Debating the Threshold

Idiot/Savant at No Right Turn has responded to my blog post where I agreed with him on keeping the one electorate seat threshold, but advocated the party vote threshold should be 4%, rather than abolished.

He notes my position is the same as the Royal Commission which said:

the Commission considers that the [4%] threshold is a justifiable and desirable means of preventing the proliferation of minor parties in the House. Such a proliferation could threaten the stability and effectiveness of government.

I/S says:

Which probably sounded good back in the safe, conformist, 2-party world of 1986, where we hadn’t had a coalition government for over fifty years, and political difference and dispute was seen as threatening. But to modern eyes, it seems quaint – not to mention sniffily undemocratic. To point out the obvious, we currently have 8 parties represented in our Parliament, and in the past have had as many as 9. And it hasn’t threatened the stability or effectiveness of government one bit

First of all I would disagree that there hasn’t been an impact on stability and effectiveness. Clark went early in 2002 due to the collapse of the Alliance as one example.

But the measure is not how many parties get into Parliament, but how many do you need to *all* agree to be able to pass a law. Here’s what the situation would be under 5%, and no threshold since 1996:

1996 – Nat/NZF would not have been a majority and would have needed either ACT or Christian Coalition or both United and Legalise Cannabis to govern. Was hard enough to be stable with Winston, let alone needing either Graham Capill or the Legalise Cannabis Party to agree to the budget.

1999 – Labour/Alliance needed Greens to pass laws, and no change at 0% threshold

2002 – Labour/Progressive/UF had 62/120 seats. With no threshold they would be 59 seats. UF had ruled Greens out so they would need either Christian Heritage, Outdoor Recreation, or Alliance to support.

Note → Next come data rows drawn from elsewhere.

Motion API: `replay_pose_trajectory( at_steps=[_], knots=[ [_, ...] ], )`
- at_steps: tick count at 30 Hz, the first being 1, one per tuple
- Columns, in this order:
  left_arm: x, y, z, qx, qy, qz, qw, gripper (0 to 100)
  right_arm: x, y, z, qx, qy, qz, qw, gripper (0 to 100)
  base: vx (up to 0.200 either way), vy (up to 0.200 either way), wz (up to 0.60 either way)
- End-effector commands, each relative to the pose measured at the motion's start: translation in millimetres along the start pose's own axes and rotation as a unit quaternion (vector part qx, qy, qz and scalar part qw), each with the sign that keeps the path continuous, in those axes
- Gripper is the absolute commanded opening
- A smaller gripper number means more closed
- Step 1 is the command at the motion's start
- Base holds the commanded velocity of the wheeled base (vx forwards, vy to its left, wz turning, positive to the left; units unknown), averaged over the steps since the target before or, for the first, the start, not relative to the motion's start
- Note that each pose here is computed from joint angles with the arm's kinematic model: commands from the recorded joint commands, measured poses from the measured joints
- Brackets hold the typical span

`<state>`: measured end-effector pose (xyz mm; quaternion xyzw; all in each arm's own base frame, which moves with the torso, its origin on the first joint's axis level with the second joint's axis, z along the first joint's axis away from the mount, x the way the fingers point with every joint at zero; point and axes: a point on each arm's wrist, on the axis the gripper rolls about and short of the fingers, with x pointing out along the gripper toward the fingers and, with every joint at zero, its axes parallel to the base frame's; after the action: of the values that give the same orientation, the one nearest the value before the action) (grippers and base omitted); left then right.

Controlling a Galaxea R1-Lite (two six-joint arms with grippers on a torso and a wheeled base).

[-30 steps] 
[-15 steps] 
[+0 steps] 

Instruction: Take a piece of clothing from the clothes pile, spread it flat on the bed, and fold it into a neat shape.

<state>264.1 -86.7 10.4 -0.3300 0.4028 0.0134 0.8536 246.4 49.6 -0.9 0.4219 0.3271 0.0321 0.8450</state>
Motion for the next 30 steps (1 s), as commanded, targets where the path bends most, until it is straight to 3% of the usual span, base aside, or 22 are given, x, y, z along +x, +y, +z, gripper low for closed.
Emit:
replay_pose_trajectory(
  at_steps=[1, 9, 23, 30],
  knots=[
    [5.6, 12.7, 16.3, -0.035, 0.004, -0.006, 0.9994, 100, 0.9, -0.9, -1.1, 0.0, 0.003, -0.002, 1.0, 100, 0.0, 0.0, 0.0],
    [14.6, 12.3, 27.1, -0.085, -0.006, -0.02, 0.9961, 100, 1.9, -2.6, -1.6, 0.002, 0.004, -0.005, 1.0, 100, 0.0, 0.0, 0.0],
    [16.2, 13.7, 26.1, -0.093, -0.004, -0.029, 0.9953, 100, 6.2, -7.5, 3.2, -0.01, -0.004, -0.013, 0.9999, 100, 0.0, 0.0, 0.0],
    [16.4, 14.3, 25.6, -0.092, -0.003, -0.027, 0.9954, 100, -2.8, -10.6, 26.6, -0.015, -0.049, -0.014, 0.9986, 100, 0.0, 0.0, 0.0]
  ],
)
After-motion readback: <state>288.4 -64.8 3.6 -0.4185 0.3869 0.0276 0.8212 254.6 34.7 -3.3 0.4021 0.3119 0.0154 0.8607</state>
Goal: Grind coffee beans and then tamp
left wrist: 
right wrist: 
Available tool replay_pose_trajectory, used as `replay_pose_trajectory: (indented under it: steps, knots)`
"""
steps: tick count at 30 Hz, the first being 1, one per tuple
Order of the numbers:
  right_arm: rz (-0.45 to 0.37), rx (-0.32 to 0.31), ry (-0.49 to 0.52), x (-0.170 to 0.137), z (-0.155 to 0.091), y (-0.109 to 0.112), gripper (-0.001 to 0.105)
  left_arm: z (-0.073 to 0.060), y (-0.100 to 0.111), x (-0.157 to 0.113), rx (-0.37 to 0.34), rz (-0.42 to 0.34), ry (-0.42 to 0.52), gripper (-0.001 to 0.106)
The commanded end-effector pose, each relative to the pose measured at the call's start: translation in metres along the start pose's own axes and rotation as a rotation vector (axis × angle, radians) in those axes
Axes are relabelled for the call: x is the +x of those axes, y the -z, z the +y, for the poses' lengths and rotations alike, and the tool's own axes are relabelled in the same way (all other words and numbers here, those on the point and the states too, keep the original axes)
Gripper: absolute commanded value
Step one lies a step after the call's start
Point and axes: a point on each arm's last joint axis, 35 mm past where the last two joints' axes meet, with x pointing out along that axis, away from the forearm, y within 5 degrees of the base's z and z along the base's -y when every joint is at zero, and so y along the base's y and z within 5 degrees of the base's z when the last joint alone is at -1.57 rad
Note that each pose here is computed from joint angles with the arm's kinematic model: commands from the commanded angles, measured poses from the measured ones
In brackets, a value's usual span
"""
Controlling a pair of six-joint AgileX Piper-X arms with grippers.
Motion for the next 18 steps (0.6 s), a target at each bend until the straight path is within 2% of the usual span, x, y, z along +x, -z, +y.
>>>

2005 – The only change would be Destiny would have one MP

2008 – National would not be able to choose to pass laws either with ACT or Maori, but only if both agreed. That to me would not be stable or effective.

There are two reasons for this. The first is that our political culture doesn’t support destabilising, winner-take-all, toys-out-of-the-cot tantrum politics. Winston Peters tried that in 1996, the electorate punished him for it in 1999, and our parties have learned their lesson:

Actually with no threshold, there is no chance of a party being wiped out, so I think they would be more likely to have tantrums. Falling under the threshold would no longer be oblivion.

The second reason is mathematical: a “proliferation of minor parties” actually increases stability and effectiveness, by increasing the number of possible majority coalitions, thus reducing the bargaining power of any one party.

You have more combinations, but you need more parties to agree to form a Government. I do not think a six party Government is more stable than a two party Government. Israel has shown us this many times. This is not some crazy theory – they have the empirical evidence – which is why they have raised their threshold.

We have a good example of this in the current Parliament: ACT can’t “hold the government to ransom” and demand big policy concessions because National has an alternative majority with the Maori Party. Meanwhile, the Maori Party can’t “hold the government to ransom” because the National has an alternative majority with ACT. The two parties effectively act as a check on each other’s demands.

And here I/S is just wrong, because the very thing he lauds (the ability to choose ACT or Maori) would not happen under no threshold. National would have had 55 seats, ACT 4, Maori 5 and United 1. You need 62 to govern.

Having an extra 3 or 4 kibble parties at the bottom end simply increases the balance; if one of them doesn’t like your policy, then you go to another. You’re only in trouble if they all don’t like your policy, in which case its probably well-deserved

Nope under a no threshold scenario, if even one of the kibble parties disagrees, then you’re stuck.

The other argument I have against no threshold, is it will encourage extremism. Again not just a theory – look at Israel. With no threshold you can gain a list seat with 0.4% of the vote or 10,000 supporters. Now the way you get your 10,000 votes is to come out with crazy extreme policies (for example a law change so husbands can not be charged with raping their wives) that may repeal 98% of the country but appeals to 0.4%.

And no threshold will encourage extremist parties, and reward them with a seat. And if that seat is needed to form a Government, they will then get some sort of policy win.

As I said I think one can debate a 3% v 4% v 5% threshold, but I believe a threshold is desirable and necessary.

Meanwhile, this illusion costs us in democratic terms, by effectively disenfranchising (at the last election) 6.5% of the population. DPF would probably counter that those people and their views and votes aren’t important. I disagree.

Well they always have the choice of voting for a party likely to be in Parliament. No party perfectly represents my policy views. I choose to vote for the party that I deem most able to fulfil my policy desires.

If you take the view that every person must be able to get their preferred party into Parliament, then why stop at a 120 MP house where the effective threshold is 0.4% if there is no statutory threshold. You could argue for a 500 MP House, so that even parties with 0.1% of the vote get to be represented.